Work to be completed -> In the entries below, identify every line with the string "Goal" and copy it.

[Records from a collection]

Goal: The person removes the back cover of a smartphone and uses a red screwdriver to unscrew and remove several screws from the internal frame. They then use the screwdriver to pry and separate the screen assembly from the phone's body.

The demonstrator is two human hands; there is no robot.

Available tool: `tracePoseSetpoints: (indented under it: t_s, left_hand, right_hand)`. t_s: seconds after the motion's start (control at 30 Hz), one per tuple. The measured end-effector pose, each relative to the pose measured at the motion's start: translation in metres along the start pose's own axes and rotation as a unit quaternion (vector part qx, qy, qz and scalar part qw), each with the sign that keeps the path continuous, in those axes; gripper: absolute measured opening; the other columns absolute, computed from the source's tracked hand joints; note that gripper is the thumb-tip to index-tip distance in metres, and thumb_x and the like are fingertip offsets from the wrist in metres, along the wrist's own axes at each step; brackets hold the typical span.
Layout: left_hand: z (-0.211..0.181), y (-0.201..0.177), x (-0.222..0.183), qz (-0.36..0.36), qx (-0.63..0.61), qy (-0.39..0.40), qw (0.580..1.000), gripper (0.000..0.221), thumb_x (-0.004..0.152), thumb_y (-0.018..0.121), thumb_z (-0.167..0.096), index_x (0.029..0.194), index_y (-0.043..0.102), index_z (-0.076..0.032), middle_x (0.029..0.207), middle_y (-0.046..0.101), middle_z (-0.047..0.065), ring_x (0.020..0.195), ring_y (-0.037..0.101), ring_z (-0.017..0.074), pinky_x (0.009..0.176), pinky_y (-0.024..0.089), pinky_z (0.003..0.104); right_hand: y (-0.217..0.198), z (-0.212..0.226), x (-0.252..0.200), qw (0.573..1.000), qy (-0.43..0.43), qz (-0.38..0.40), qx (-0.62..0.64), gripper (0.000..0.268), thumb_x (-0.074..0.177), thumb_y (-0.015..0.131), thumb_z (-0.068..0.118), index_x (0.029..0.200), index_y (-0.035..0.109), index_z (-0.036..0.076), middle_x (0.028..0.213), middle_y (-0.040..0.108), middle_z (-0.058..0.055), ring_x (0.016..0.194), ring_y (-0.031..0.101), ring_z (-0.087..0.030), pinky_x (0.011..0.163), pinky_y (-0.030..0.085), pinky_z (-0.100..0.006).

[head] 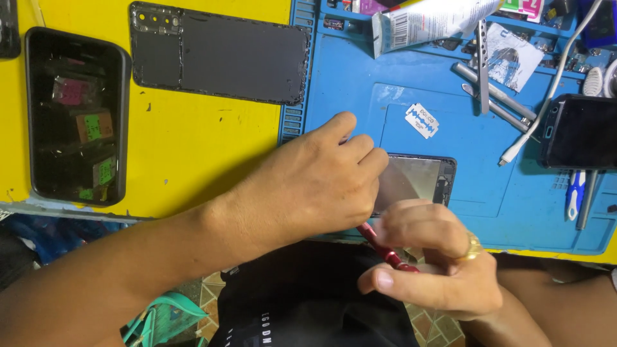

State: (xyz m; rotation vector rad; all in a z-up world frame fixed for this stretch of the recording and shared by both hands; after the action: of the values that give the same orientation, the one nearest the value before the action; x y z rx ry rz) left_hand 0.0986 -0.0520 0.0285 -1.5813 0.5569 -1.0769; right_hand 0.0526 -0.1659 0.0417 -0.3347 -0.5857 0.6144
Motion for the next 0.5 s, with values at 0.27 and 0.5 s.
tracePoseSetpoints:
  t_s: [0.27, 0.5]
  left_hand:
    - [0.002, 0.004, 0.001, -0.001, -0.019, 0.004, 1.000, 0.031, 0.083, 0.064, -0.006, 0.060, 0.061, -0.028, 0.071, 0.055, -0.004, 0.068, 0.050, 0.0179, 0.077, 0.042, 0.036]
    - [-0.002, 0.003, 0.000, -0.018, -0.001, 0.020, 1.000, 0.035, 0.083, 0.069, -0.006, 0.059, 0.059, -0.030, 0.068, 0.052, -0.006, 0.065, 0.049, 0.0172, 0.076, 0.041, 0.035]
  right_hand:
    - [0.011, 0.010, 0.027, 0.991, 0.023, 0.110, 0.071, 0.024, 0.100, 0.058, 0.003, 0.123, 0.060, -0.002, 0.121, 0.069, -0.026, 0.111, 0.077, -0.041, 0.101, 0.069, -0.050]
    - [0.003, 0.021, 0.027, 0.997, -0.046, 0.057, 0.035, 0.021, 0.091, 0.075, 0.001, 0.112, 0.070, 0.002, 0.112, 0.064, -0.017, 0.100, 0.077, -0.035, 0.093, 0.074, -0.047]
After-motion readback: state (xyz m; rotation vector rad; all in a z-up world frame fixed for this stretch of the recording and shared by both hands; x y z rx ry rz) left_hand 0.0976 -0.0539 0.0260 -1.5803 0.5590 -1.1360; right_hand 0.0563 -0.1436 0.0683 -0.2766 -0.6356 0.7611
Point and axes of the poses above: each hand's wrist, its own x-axis towards the middle knuckle, its own y-axis out of the palm, z = x × y, the point moved 8 cm from there along x, towards the middle knuckle
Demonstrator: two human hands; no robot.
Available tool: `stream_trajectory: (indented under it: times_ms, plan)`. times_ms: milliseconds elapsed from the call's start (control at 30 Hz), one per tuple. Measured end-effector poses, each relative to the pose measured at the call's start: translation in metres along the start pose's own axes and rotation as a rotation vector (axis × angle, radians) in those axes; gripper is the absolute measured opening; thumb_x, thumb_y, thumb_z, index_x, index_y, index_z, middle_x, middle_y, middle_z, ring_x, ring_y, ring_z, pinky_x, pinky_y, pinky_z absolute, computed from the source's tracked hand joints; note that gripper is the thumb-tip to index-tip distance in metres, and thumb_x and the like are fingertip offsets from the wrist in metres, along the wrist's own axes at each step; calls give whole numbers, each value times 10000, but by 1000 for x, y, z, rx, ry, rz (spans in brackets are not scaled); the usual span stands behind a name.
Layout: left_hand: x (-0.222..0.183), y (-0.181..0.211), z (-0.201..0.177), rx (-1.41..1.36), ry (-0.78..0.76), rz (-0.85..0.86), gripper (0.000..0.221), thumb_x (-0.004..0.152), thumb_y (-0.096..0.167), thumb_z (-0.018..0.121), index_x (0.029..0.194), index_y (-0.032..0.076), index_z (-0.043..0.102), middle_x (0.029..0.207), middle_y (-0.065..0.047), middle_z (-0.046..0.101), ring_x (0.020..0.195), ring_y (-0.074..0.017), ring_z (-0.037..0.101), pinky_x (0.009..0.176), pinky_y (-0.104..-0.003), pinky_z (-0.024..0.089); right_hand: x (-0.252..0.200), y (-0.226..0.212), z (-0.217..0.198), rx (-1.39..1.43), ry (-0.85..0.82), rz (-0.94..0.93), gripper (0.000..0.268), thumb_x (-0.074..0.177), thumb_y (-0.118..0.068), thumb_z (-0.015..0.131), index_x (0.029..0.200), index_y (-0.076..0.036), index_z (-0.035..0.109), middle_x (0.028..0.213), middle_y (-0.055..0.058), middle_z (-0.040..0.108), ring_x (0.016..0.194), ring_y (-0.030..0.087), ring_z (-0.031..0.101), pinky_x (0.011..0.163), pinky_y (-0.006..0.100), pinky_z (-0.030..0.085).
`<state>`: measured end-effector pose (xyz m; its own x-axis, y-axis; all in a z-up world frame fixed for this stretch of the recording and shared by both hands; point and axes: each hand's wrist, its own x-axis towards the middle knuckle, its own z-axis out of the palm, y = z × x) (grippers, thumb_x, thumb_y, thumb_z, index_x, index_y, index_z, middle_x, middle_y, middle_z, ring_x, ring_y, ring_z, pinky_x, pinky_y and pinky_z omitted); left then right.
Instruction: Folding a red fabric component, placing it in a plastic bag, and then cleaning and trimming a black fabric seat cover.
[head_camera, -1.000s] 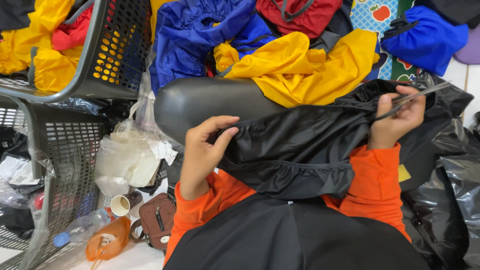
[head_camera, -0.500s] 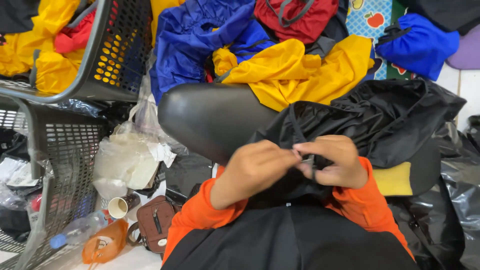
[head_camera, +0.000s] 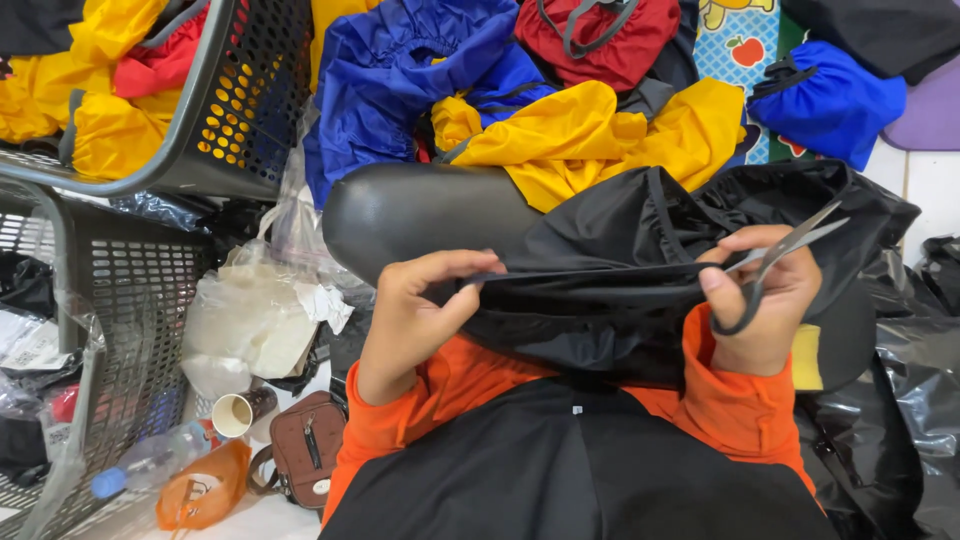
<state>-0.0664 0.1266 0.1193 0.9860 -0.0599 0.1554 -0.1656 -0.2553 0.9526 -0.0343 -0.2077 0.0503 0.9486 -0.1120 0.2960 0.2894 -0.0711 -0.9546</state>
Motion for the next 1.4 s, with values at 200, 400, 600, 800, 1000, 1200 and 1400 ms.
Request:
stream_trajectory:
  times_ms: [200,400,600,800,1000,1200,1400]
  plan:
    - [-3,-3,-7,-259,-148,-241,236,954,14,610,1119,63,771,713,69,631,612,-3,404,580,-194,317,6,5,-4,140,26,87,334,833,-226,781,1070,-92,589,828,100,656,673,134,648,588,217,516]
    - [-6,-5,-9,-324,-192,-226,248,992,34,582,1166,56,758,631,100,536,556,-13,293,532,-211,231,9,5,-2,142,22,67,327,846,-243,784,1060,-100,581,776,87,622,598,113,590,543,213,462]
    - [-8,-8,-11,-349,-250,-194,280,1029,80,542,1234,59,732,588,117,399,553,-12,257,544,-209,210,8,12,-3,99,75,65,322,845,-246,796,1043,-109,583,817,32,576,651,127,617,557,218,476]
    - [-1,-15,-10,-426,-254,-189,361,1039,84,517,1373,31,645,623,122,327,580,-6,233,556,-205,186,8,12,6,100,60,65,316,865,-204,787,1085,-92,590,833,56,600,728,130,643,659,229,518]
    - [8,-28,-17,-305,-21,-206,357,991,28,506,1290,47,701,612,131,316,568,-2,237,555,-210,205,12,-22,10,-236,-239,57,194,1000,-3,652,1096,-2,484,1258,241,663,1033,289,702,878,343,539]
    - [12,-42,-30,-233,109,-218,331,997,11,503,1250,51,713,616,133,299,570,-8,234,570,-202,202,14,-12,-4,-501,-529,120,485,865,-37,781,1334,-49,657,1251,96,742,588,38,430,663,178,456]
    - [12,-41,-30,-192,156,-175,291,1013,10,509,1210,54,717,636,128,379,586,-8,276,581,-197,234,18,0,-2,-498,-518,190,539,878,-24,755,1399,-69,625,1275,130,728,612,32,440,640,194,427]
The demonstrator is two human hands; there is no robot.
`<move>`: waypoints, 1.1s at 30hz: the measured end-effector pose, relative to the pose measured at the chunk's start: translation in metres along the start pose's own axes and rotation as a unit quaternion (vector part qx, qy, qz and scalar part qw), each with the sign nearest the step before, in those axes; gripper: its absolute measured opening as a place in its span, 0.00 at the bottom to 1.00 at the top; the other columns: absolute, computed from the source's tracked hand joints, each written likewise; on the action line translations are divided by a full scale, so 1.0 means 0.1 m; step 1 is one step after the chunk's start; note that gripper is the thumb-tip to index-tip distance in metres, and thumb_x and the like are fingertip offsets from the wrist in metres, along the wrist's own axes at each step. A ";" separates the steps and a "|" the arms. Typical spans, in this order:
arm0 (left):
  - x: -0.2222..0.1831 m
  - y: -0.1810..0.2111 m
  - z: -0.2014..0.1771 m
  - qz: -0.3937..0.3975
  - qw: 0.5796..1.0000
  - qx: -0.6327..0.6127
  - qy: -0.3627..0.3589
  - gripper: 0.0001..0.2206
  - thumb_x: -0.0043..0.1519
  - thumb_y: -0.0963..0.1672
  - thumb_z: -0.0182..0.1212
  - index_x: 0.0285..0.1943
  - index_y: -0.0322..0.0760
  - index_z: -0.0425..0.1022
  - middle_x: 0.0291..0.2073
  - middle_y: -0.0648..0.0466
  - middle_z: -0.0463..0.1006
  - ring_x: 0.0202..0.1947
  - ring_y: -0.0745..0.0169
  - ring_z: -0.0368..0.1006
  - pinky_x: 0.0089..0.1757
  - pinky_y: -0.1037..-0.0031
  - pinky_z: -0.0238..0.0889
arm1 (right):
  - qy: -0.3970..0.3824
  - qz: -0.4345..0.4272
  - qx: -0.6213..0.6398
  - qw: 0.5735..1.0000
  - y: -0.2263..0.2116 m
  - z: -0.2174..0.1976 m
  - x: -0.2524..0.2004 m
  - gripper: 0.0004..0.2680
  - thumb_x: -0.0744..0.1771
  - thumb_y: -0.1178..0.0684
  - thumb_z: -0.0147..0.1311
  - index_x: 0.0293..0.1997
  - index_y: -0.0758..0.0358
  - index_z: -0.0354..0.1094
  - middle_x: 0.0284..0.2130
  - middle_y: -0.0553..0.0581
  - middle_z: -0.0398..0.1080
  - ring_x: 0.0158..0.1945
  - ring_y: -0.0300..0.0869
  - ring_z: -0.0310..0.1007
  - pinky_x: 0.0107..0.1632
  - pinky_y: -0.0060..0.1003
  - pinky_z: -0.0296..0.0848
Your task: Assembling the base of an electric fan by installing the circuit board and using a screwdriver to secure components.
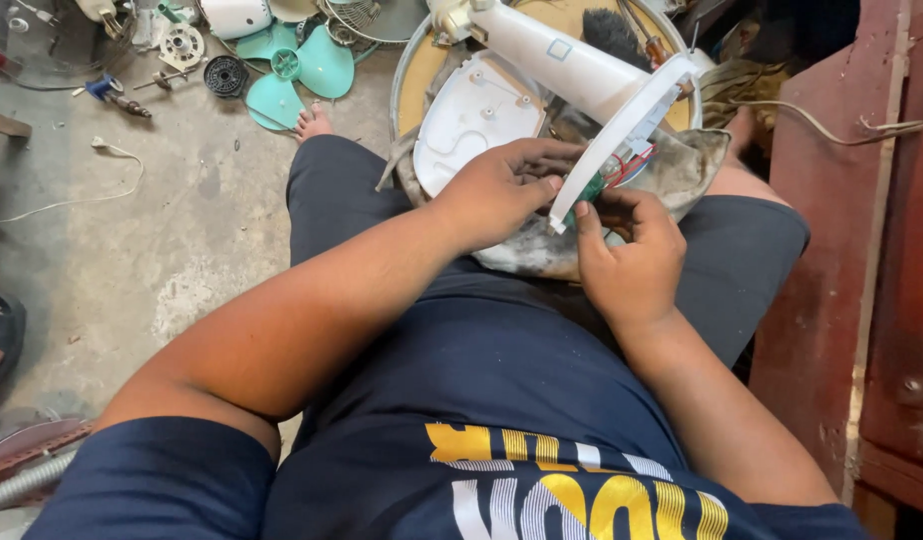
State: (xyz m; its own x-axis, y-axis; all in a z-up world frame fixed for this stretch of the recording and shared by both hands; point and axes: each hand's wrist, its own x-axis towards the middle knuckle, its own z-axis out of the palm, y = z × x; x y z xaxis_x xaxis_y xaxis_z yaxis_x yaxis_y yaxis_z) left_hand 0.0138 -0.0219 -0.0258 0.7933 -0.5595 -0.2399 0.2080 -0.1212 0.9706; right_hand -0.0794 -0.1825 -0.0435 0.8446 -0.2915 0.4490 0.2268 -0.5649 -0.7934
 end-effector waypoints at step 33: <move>0.16 -0.22 0.24 -0.172 0.900 -0.401 -0.009 0.16 0.63 0.37 0.55 0.56 0.09 0.68 0.43 0.32 0.76 0.39 0.46 0.76 0.43 0.64 0.76 | -0.115 0.095 -0.269 0.952 -0.39 -0.40 0.74 0.14 0.72 0.52 0.62 0.50 0.79 0.66 0.30 0.61 0.71 0.28 0.43 0.70 0.32 0.36 0.72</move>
State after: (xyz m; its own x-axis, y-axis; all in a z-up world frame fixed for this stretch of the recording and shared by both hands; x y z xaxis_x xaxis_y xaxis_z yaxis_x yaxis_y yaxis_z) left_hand 0.0082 -0.0475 -0.0499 0.5953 -0.6153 -0.5167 0.7911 0.3363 0.5109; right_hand -0.0447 -0.2131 0.0373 0.9432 -0.2862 0.1685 -0.1687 -0.8500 -0.4990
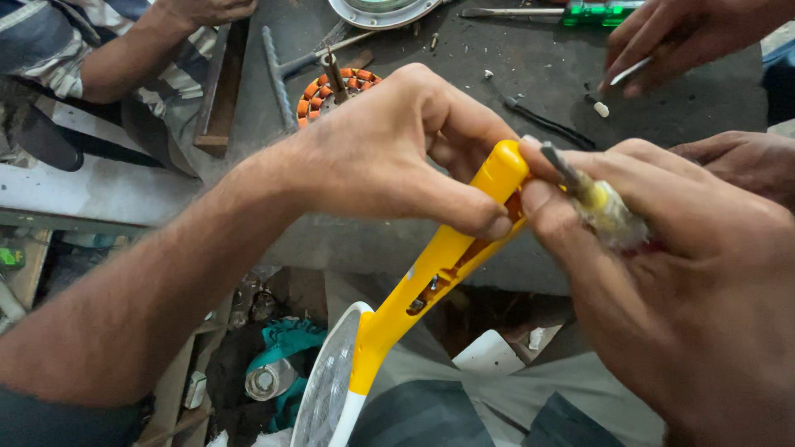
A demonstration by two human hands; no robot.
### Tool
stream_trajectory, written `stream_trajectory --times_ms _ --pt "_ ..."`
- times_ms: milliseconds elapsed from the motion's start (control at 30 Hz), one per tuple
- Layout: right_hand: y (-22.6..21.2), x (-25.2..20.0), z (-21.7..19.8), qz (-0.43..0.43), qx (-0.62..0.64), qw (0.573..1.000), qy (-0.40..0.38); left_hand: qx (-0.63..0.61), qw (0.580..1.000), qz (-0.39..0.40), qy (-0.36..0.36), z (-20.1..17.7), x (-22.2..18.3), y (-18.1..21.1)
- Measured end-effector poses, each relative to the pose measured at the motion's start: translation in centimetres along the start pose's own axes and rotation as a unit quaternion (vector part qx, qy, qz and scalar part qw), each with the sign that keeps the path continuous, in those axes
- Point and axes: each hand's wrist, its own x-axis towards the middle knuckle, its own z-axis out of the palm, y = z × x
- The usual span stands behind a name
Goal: The person uses a screwdriver to pry open the yellow plastic handle of an electric fly swatter. They work along the seam to separate the two halves of the casing, eventually exposing the internal circuit board and battery.
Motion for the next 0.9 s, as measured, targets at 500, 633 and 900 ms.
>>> stream_trajectory --times_ms 500,633,900 --pt "1.7 0.3 0.6 0.02 0.038 0.999 0.007 0.016 1.0 0.001 0.016 0.0 1.3 -0.6" --pt "2.6 0.2 0.7 -0.017 0.0 1.0 0.024 0.043 0.998 0.014 0.041 0.8 1.4 -0.7" --pt "4.5 -1.6 1.4 0.054 0.064 0.996 0.032 0.116 0.989 0.046 0.073 2.0 1.5 -0.8"
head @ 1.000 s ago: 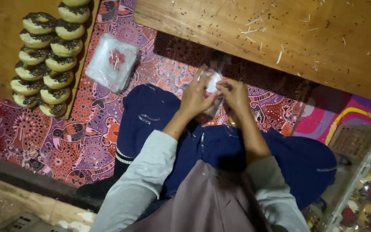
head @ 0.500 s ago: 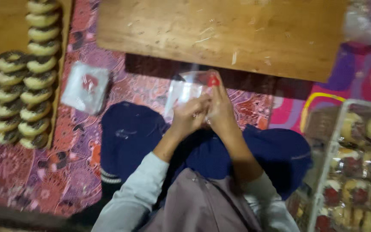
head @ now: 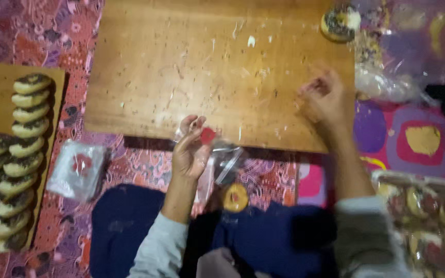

Answer for the task ->
Goal: The person removes the back cover of a smartphone and uses a red screwdriver to unscrew and remove several screws from the internal frame. They then use the screwdriver to pry and separate the screen assembly from the phone's body.
Goal: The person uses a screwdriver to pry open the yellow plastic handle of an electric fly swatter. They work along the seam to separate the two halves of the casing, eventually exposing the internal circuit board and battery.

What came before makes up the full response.